Work request.
From the data below, return the exact lines starting at the line containing "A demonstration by" and ending at the line containing "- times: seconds", both included, and nothing else.

*** Records for processing

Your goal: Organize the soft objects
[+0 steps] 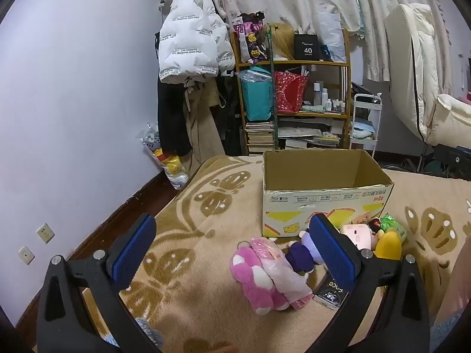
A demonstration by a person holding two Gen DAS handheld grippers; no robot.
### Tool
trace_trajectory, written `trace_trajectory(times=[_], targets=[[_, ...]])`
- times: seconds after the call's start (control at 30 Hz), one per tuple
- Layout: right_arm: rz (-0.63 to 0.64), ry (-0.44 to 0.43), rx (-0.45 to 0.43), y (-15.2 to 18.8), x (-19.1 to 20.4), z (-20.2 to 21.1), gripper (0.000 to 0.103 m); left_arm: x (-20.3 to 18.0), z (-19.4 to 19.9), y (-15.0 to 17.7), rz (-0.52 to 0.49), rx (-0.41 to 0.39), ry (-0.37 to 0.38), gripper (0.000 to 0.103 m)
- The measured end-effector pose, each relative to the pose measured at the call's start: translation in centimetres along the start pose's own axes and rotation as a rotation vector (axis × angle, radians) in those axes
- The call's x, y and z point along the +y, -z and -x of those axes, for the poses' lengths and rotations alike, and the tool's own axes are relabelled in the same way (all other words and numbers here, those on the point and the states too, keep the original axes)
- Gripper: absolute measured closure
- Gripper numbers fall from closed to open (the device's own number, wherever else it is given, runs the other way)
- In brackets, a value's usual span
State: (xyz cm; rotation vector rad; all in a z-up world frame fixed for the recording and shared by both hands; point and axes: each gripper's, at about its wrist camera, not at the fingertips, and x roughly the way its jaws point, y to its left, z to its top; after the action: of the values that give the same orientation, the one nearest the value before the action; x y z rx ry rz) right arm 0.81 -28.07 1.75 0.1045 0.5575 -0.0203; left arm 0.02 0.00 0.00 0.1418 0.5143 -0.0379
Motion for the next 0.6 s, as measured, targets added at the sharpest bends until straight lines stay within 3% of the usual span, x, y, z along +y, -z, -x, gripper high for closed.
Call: trace_trajectory(times=[0.6], targets=[[-0.004,0.002,-0.007,-0.08,-0.22,0.11,0.0,0.05,0.14,0.07,0.005,-0.014,0.001,0.0]])
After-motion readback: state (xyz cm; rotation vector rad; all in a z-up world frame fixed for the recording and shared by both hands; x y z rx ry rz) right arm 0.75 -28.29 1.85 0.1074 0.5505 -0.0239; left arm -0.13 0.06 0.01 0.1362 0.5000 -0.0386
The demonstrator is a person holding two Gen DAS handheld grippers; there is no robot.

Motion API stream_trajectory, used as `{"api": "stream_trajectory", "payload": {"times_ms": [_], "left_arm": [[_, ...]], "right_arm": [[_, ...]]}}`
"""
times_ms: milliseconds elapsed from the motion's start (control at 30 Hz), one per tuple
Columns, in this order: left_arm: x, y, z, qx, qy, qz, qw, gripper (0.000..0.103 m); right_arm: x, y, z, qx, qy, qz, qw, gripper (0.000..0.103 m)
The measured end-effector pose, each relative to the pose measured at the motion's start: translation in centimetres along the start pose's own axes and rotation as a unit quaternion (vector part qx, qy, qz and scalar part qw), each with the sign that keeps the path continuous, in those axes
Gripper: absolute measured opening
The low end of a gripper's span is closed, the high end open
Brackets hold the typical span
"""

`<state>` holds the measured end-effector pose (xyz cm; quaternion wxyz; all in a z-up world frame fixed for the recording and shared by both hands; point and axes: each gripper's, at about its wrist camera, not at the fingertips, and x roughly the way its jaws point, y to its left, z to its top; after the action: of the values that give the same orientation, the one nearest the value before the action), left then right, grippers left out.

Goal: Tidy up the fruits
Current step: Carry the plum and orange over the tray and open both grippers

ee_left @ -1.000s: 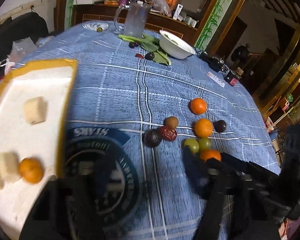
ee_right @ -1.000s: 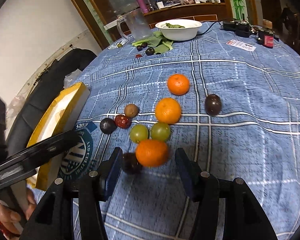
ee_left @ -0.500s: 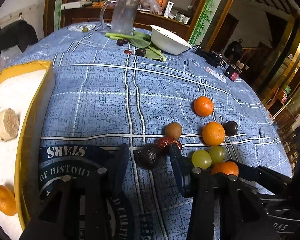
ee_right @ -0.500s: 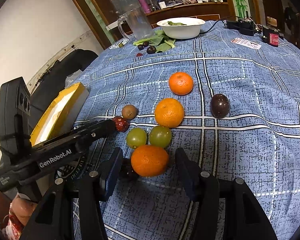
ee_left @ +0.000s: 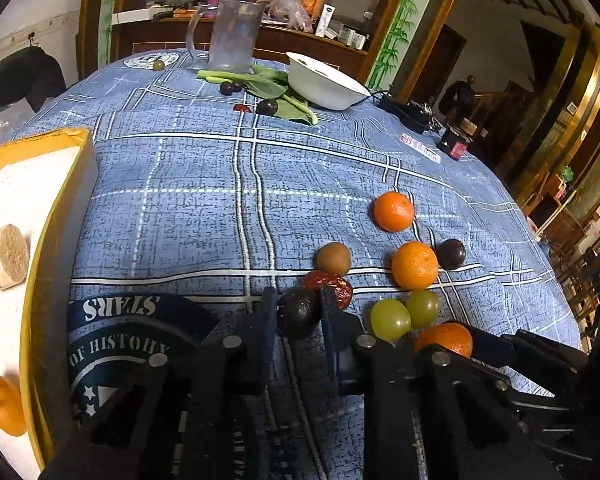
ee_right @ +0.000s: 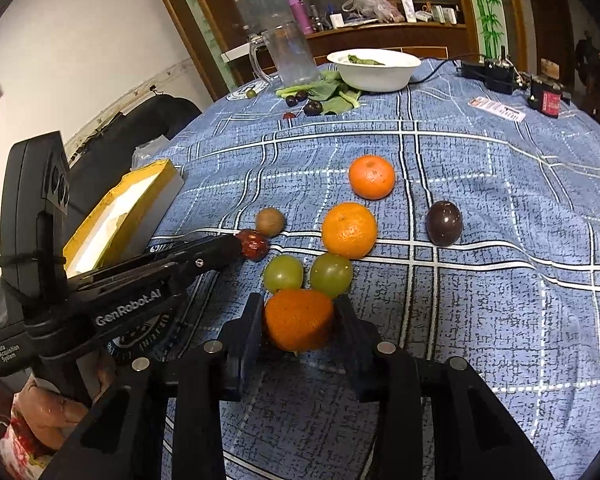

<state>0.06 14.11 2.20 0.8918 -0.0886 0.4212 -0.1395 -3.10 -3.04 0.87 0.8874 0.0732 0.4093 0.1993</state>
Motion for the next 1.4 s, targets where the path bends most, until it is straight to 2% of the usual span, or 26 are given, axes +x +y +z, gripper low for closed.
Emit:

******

Response to the exercise.
A demonstration by a person holding two Gen DAS handheld grippers; no robot.
### Tool
trace_trajectory, written `trace_trajectory(times=[_], targets=[[_, ...]])`
- times: seconds after the call's start (control at 30 Hz), one per tuple

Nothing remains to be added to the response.